• _TASK GOAL_
Look through the lines below for the word "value", and copy every line that has it.

• _RAW DATA_
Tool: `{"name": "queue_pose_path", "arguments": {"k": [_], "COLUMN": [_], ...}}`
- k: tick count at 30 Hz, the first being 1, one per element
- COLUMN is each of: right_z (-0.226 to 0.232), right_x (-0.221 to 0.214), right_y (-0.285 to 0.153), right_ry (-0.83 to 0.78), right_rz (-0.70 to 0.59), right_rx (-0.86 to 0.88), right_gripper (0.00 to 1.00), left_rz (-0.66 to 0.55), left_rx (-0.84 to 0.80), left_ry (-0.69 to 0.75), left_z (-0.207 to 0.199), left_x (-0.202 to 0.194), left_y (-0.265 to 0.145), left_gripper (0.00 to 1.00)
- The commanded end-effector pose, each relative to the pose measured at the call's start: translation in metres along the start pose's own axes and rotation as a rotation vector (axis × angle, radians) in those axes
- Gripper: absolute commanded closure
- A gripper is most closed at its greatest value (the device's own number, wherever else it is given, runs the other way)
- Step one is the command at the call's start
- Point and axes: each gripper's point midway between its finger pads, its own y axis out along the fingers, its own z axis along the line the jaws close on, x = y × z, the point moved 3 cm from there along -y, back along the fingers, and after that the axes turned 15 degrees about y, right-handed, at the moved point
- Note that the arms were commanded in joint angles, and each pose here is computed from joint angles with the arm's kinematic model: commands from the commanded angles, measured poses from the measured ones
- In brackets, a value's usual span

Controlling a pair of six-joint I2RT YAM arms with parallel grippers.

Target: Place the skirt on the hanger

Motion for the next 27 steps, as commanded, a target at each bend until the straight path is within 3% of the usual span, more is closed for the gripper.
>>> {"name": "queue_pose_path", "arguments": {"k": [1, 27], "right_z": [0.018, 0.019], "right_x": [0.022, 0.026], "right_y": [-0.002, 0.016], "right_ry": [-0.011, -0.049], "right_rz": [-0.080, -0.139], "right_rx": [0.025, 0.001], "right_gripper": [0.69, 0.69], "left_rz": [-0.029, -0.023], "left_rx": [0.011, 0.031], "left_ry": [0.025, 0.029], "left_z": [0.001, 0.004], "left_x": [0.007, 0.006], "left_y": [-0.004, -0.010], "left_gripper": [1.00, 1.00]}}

• _SOLVED EXERCISE_
- A gripper is most closed at its greatest value (the device's own number, wherever else it is given, runs the other way)
- In brackets, a value's usual span

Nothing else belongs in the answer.